> Aim of the task
Look through the lines below, find those with the word "frame", and copy them.

> Entries taken from a collection
========================================================================

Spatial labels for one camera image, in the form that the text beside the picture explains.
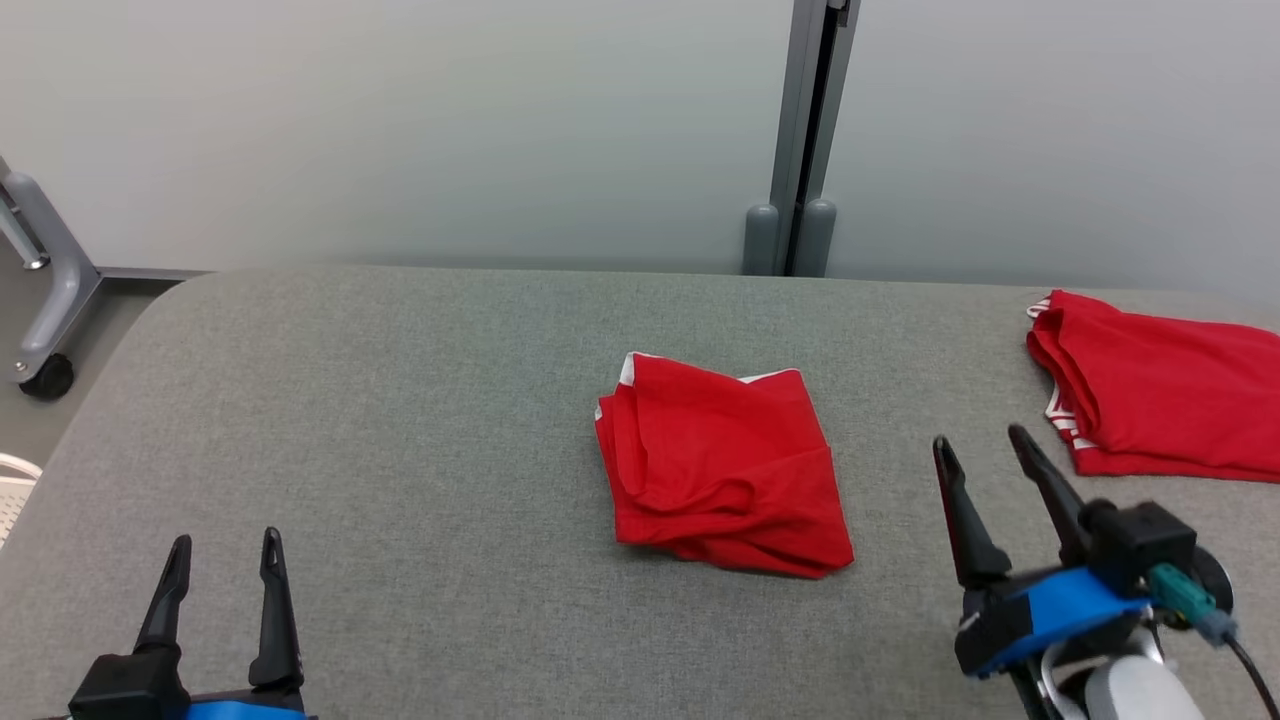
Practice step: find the grey leg with black caster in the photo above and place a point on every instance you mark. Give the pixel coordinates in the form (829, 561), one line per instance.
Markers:
(60, 270)

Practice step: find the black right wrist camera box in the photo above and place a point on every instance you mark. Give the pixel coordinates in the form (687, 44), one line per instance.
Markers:
(1140, 545)

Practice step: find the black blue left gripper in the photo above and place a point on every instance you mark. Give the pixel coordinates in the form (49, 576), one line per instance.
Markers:
(130, 695)

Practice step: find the grey partition joint post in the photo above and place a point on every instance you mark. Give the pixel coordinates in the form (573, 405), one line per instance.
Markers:
(795, 100)

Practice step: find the cream perforated laundry basket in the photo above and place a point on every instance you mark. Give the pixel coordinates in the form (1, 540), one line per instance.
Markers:
(12, 490)

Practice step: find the red shorts with white stripes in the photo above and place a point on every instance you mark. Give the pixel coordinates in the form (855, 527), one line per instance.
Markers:
(720, 470)

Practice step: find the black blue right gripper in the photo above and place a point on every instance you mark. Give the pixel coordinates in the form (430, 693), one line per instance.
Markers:
(1050, 605)

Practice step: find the red Bulls 23 jersey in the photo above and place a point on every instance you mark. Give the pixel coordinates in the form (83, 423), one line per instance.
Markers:
(1170, 390)

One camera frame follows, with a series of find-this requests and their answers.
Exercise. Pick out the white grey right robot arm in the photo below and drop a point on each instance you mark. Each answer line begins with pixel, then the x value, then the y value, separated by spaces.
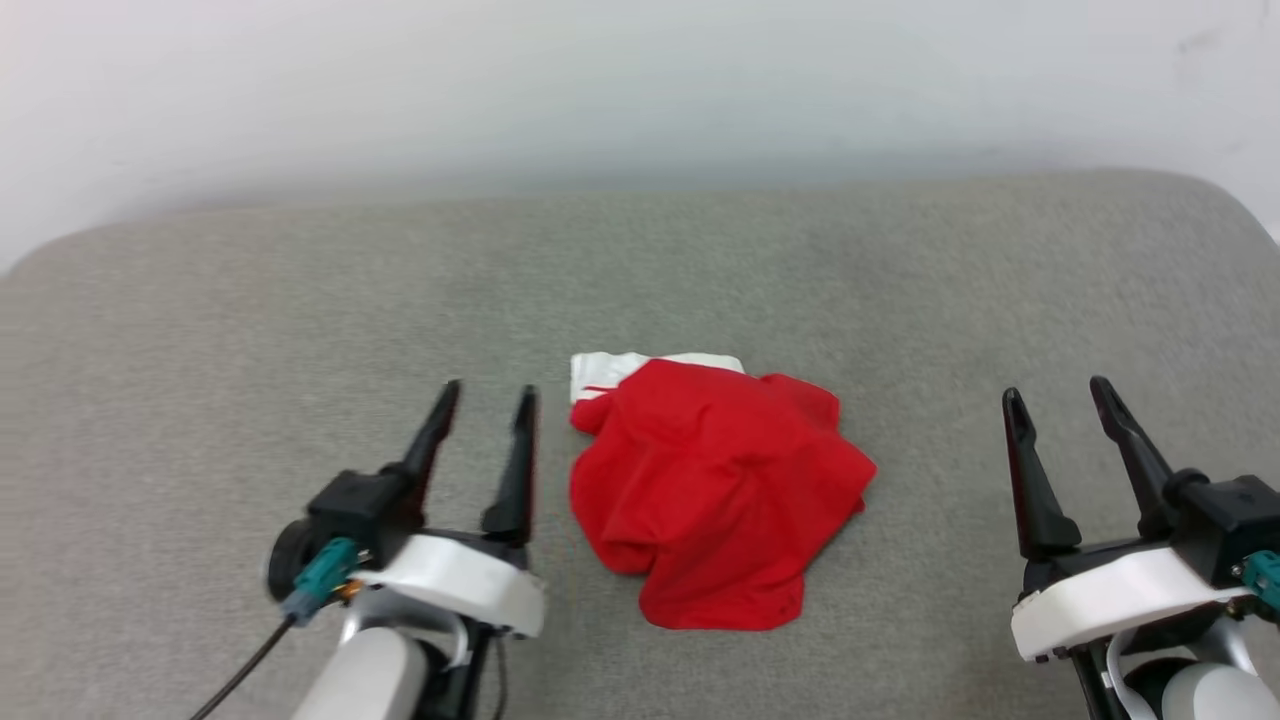
pixel 1200 680

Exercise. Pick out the red basketball jersey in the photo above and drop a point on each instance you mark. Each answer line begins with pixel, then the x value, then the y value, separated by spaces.
pixel 710 490

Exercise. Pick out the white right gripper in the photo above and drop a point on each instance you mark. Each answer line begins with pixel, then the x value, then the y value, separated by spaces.
pixel 1110 595

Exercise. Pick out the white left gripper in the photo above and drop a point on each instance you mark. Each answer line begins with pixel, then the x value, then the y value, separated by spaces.
pixel 460 580

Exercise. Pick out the grey fabric sofa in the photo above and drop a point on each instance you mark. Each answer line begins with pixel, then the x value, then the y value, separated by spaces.
pixel 300 320

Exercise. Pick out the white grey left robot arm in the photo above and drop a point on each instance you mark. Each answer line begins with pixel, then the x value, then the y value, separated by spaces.
pixel 370 670

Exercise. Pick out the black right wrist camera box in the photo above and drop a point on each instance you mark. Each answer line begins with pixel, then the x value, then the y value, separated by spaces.
pixel 1230 520

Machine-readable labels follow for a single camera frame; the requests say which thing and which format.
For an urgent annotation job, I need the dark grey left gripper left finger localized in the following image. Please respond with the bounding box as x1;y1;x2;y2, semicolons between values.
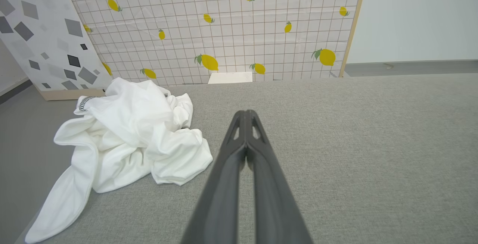
181;110;247;244

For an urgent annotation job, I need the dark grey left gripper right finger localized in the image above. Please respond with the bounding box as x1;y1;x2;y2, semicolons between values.
245;110;313;244

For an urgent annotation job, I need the white long-sleeve shirt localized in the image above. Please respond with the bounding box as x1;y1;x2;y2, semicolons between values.
25;77;214;244

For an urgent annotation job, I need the grey fabric sofa cushion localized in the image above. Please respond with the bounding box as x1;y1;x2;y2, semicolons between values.
15;73;478;244

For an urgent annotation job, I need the white box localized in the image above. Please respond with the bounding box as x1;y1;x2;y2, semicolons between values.
208;72;254;85

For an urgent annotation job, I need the lemon print grid panel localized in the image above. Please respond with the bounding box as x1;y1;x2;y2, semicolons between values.
61;0;369;87

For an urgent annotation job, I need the grey terrazzo print panel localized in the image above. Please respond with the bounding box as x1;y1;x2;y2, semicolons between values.
0;0;113;101

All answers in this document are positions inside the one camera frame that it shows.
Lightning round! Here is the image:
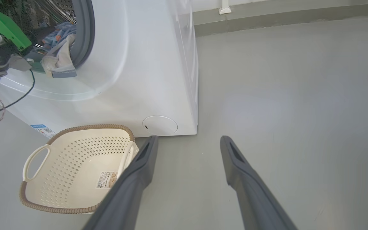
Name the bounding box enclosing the cream perforated laundry basket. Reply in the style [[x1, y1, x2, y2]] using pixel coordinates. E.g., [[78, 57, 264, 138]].
[[19, 124, 140, 214]]

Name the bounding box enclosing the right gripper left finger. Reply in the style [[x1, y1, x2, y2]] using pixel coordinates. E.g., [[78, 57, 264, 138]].
[[82, 135, 159, 230]]

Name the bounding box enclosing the basket barcode label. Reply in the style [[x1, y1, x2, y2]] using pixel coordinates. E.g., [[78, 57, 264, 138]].
[[95, 171, 118, 189]]

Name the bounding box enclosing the white pipe floor fitting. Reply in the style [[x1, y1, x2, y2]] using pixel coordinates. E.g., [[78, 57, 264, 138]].
[[219, 0, 232, 15]]

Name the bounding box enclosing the round white filter cover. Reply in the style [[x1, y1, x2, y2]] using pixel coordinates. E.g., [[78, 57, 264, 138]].
[[142, 115, 178, 135]]

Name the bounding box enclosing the blue garment with orange patches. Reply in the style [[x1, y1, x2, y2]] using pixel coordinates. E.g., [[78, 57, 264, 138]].
[[41, 22, 77, 49]]

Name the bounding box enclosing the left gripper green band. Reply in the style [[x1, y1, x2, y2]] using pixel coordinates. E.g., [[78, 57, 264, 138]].
[[0, 5, 33, 52]]

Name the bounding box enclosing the steel washer drum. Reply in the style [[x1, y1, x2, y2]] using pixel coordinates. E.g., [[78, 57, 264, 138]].
[[34, 0, 78, 25]]

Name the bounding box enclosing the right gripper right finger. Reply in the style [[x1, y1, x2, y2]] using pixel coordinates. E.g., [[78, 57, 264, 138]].
[[220, 135, 298, 230]]

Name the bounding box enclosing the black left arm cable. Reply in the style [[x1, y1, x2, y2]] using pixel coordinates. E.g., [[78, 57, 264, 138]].
[[0, 69, 36, 138]]

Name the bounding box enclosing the cream white garment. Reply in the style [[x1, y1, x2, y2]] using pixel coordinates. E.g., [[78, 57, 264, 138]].
[[40, 33, 78, 79]]

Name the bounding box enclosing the blue energy label sticker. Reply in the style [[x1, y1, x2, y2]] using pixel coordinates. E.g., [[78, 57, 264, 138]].
[[30, 124, 57, 139]]

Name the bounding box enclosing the white washing machine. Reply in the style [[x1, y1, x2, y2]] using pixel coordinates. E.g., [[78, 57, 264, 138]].
[[0, 0, 199, 138]]

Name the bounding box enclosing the grey rubber door gasket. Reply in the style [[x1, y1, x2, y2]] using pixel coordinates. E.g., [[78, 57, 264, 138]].
[[68, 0, 96, 69]]

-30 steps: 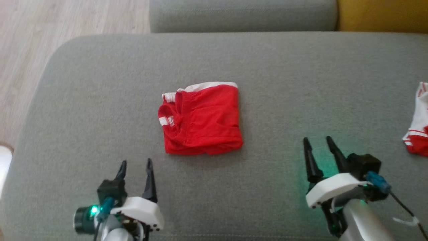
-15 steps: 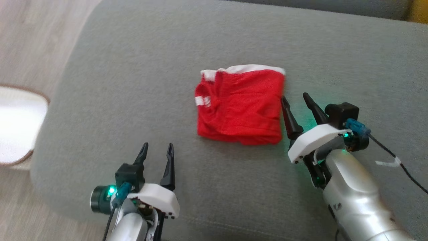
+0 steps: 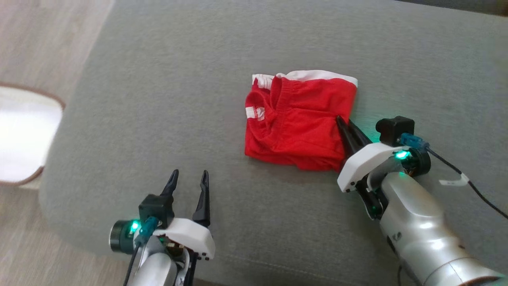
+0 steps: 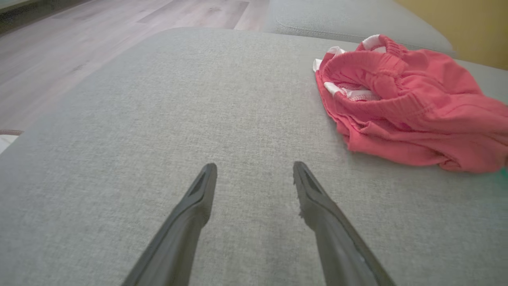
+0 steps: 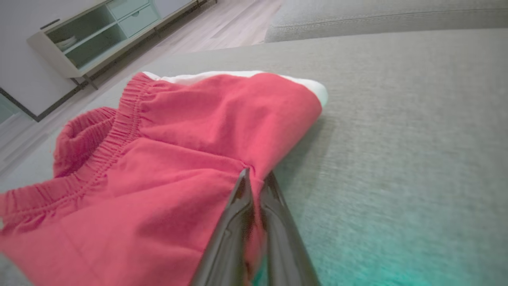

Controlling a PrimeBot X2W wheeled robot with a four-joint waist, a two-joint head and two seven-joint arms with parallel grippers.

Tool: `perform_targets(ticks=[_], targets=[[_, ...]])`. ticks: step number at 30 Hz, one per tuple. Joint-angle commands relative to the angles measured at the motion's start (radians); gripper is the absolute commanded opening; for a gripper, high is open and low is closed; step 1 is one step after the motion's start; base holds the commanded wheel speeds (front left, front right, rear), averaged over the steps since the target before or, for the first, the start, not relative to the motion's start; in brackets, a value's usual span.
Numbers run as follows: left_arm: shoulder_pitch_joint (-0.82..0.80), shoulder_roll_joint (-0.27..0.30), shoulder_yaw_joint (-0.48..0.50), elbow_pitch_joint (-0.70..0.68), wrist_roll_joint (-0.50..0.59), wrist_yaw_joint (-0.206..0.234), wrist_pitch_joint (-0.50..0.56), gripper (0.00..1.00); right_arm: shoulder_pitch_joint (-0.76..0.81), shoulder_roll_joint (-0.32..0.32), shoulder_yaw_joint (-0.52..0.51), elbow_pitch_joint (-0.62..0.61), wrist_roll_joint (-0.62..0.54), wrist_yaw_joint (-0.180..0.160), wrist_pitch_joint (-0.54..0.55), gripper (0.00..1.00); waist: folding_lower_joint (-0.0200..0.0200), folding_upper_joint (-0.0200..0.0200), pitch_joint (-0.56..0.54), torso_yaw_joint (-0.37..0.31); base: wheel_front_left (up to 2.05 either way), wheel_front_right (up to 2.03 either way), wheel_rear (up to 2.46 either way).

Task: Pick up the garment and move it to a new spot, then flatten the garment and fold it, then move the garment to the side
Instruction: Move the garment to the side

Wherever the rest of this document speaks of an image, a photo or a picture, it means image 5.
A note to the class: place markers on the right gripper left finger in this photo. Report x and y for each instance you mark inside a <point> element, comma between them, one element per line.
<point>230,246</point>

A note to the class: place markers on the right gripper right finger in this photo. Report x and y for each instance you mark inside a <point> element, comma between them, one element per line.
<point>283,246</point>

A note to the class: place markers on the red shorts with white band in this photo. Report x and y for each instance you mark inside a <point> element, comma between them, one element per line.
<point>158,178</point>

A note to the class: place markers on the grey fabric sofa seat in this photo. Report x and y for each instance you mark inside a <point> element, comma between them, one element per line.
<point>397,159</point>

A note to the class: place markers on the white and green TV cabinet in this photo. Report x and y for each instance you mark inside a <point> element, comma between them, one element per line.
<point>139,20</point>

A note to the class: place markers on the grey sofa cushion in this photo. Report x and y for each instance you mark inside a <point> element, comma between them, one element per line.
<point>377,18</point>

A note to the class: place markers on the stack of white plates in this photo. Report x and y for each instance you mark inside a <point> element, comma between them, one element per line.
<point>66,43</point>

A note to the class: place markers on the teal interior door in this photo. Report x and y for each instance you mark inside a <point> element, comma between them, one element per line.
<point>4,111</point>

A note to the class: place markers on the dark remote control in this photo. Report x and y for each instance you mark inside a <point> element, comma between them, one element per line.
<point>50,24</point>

========================================================================

> Answer for the task
One camera frame follows, with a series of find-this requests and their answers.
Machine-readable labels follow for a single camera frame; the requests say which thing and which format.
All answers in this document are positions inside the one camera frame that it shows.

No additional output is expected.